Colonial Lake

Colonial Lake
The old sluice gate mechanism at Colonial is a reminder that the water comes from the Ashley River, and that the city’s largest inland wetland was once connected to its source naturally. Old maps of Charleston’ peninsula show that most of the western side of the city was originally marsh and tidal basin, and Coming’s Creek once stretched well into what is now the heart of Radcliffeborough. In the era prior to steam engines, these vast wetlands were impounded with man-made dikes, trapping water that could be used to power rice and timber mills. By funneling tons of water through successively-smaller pipe openings, there would be a great force that could push sawing and winnowing mechanisms. By the early 1800’s, the mill ponds were tapped for heating into steam power, and mills lined the western part of the peninsula. As rice and timber production waned after the Civil War, many of the old wetlands were filled for new neighborhoods, and by the 1880’s, the only significant area left was Rutledge Pond, a leftover recreation area bordering the Ashley River that had been established in 1768 as Colonial Commons.
The city continued its filling expansion beyond the pond, a enclosed the area in 1881 as the new Colonial Lake. Ringed with cement and bordered by landscaping and a walking promenade , the lake was at the heart of “ten acres of lake, lawn and terrace” that proved to be a blast during the Victorian-era with fireworks displays during the autumn horse-racing festival celebrated as Gala Week. A burst of new building in the early 1900’s along “water lots” near the lake added fashionable houses on Rutledge Avenue and Colonial Street, as well as Baker Hospital, the city’s first specializing in surgery.

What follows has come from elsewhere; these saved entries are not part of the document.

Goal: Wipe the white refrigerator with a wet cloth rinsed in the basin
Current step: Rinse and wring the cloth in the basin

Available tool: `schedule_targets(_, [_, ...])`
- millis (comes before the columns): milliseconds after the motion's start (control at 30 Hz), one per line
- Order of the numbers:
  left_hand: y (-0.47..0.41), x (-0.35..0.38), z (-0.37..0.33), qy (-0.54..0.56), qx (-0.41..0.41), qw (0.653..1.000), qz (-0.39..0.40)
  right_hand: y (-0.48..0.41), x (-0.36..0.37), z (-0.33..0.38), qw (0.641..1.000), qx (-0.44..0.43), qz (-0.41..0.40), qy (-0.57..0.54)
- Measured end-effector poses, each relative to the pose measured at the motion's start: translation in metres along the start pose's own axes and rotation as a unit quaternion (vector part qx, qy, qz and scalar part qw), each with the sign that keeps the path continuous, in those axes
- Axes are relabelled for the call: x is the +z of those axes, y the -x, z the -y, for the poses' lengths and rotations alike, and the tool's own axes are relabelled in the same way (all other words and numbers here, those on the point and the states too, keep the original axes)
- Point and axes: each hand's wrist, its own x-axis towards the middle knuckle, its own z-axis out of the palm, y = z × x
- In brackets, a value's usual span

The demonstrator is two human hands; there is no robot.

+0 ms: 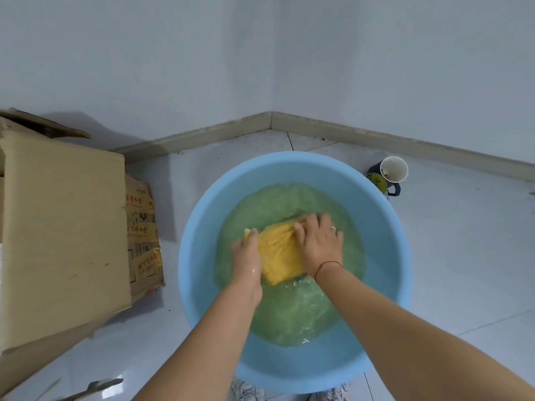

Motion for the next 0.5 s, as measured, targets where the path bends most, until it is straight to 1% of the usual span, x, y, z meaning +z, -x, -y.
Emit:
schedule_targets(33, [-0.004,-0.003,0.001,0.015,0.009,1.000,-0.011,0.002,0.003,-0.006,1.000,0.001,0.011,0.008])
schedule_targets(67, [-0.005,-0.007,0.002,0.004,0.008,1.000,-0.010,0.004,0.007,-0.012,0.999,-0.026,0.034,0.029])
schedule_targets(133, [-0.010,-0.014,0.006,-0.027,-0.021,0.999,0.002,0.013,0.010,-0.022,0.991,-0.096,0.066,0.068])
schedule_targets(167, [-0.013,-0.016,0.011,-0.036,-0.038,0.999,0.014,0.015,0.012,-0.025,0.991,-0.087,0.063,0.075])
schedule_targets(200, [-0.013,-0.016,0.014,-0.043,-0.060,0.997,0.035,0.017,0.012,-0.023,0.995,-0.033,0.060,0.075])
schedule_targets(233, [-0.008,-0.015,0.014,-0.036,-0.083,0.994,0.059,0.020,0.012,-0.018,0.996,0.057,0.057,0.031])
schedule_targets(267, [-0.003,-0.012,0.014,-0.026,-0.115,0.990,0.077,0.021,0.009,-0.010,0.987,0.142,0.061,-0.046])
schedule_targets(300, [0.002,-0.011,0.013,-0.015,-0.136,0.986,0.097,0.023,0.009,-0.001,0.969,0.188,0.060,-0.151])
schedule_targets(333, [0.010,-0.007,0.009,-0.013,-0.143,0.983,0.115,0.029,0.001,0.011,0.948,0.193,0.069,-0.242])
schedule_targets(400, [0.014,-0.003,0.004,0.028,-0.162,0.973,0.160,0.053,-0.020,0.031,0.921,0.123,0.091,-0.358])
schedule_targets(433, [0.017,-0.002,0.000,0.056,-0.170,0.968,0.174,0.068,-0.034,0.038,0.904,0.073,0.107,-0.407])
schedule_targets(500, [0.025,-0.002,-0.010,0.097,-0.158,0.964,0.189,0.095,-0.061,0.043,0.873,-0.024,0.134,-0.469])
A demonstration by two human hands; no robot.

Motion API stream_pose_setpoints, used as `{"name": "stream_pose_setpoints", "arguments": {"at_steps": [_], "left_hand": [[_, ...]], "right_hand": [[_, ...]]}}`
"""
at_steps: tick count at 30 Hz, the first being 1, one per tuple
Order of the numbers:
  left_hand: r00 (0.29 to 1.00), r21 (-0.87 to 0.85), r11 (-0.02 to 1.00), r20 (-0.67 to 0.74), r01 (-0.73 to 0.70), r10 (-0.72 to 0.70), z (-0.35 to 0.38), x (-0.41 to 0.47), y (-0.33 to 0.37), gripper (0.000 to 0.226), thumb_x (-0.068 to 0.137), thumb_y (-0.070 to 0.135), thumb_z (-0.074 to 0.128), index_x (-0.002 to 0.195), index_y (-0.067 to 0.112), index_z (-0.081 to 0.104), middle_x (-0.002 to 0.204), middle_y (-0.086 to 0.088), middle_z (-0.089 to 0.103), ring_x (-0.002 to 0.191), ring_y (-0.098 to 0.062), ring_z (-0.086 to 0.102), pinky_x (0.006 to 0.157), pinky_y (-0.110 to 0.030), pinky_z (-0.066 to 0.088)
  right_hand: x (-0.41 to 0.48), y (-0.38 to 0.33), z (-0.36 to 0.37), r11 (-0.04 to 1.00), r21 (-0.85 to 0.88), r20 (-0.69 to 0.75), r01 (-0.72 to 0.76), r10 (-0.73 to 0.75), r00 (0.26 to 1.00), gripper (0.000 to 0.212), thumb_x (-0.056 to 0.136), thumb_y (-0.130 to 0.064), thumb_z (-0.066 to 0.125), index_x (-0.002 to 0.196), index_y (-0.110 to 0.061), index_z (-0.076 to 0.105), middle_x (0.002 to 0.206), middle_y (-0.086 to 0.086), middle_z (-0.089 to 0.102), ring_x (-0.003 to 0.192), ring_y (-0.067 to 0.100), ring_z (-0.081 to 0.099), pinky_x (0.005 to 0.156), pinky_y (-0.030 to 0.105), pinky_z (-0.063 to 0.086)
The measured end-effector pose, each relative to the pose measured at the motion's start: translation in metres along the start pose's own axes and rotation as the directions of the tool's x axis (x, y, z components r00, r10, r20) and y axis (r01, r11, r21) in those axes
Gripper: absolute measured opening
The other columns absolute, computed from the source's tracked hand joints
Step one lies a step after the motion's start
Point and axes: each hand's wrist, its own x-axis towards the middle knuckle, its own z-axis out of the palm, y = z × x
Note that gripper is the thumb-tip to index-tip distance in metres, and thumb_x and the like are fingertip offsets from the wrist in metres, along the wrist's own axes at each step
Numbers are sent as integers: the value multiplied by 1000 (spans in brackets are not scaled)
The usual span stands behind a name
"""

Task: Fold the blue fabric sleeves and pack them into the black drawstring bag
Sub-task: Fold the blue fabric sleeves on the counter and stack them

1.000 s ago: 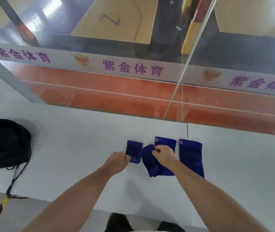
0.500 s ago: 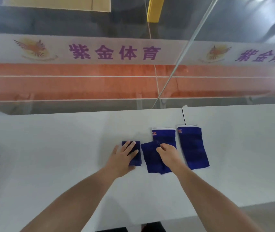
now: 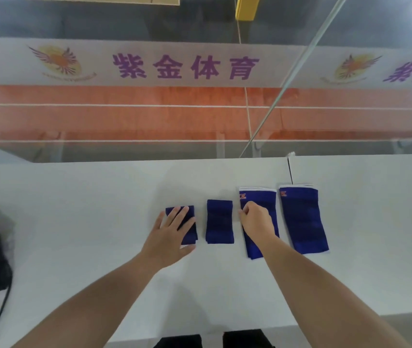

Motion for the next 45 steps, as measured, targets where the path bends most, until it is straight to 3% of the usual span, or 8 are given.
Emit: {"name": "stream_pose_setpoints", "arguments": {"at_steps": [7,17,22,27,31,34,39,45], "left_hand": [[982,9,982,-36,-188,188,-41,46,74,48,93,50,54,132,22,60,149,-3,50,144,-26,38,118,-48,28],[980,-114,974,16,-194,197,-37,106,234,51,98,44,45,143,20,48,153,0,42,147,-21,29,123,-39,7],[982,-17,986,89,-169,170,-14,136,299,66,97,51,48,152,19,33,162,-3,28,151,-23,19,123,-42,12],[990,36,996,122,-79,75,5,141,326,67,94,52,56,149,18,39,164,-8,24,151,-31,19,122,-50,22],[984,61,983,49,-172,169,16,139,325,33,87,32,66,116,16,65,148,-12,51,138,-38,44,110,-51,42],[986,-53,985,0,-167,167,12,143,318,36,88,30,68,120,14,67,144,-9,56,137,-33,48,112,-47,41],[981,-331,924,-43,-193,190,-19,140,316,37,88,28,68,120,10,68,119,-5,71,112,-23,65,112,-40,42],[974,-437,887,88,-152,210,-29,137,302,36,93,40,64,125,25,57,119,5,65,107,-16,59,99,-35,49]], "right_hand": [[-19,50,-56,989,-147,32,6,-2,999,20,98,-34,50,82,-21,55,74,-4,62,65,16,60,56,35,53],[-3,188,-132,982,-180,74,-54,68,995,28,91,-34,38,68,-20,46,72,-2,57,63,20,53,59,30,42],[14,245,-136,986,-123,42,116,-111,993,24,94,-27,41,72,-19,42,75,-1,56,69,25,52,61,34,42],[17,291,-114,844,-230,6,485,-497,868,22,90,-30,56,108,-19,62,116,-3,66,111,21,59,94,38,49],[18,307,-100,684,-286,106,671,-673,732,51,89,-46,55,135,-24,53,159,-1,36,151,18,24,120,40,27],[22,310,-97,637,-311,230,705,-670,706,66,89,-60,52,146,-28,41,167,-1,15,155,19,5,125,42,13],[25,311,-96,638,-313,105,704,-713,693,45,83,-28,74,125,-22,61,156,1,43,148,24,32,119,41,22],[18,309,-101,821,-63,-7,567,-569,822,33,87,-11,70,119,-17,67,127,2,66,124,29,58,113,38,38]]}}
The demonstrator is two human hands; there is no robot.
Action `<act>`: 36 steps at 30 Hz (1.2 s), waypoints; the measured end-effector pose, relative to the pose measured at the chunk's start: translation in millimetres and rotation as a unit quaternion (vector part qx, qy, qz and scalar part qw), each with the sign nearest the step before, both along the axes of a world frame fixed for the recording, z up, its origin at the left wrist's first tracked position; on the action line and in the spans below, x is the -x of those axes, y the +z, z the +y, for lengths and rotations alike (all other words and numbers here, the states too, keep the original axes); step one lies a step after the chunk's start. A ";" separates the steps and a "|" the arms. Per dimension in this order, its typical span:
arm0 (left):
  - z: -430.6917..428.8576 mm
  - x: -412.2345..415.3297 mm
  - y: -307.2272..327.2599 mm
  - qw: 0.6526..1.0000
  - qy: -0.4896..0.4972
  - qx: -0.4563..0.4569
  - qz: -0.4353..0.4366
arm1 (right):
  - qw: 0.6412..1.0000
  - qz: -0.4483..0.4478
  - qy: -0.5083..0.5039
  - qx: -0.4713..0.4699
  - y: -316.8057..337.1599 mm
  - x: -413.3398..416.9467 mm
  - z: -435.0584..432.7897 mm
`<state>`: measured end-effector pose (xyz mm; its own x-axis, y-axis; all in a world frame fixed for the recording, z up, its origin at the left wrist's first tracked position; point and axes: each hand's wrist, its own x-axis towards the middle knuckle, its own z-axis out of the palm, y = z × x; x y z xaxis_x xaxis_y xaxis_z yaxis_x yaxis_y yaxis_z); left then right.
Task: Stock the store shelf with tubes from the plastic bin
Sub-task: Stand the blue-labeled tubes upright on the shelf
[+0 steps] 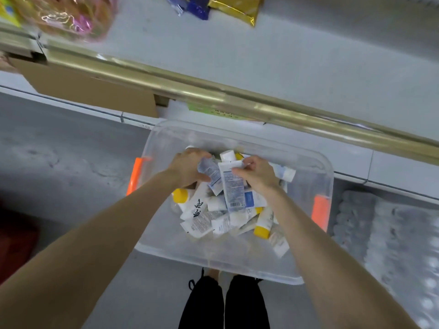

By the 1920’s, the popular gathering place featured five-cent rentals of “swan boats”, propelled by foot pedals, and the beginning of an annual Christmas tree-lighting ceremony by illuminating a tree set on supports in the middle of the lake. Fed by tides through underground culverts, the lake has been home to fishing and fish tales, such as the Colonial Lake “monster” of the 1930’s, when a huge creature claimed to be seen lurking underwater. This underground gate still allowed a flow of water that has been used over the years for fishing an sailing tournaments, and each Christmas is illuminated with a lighted tree in the middle of the lake.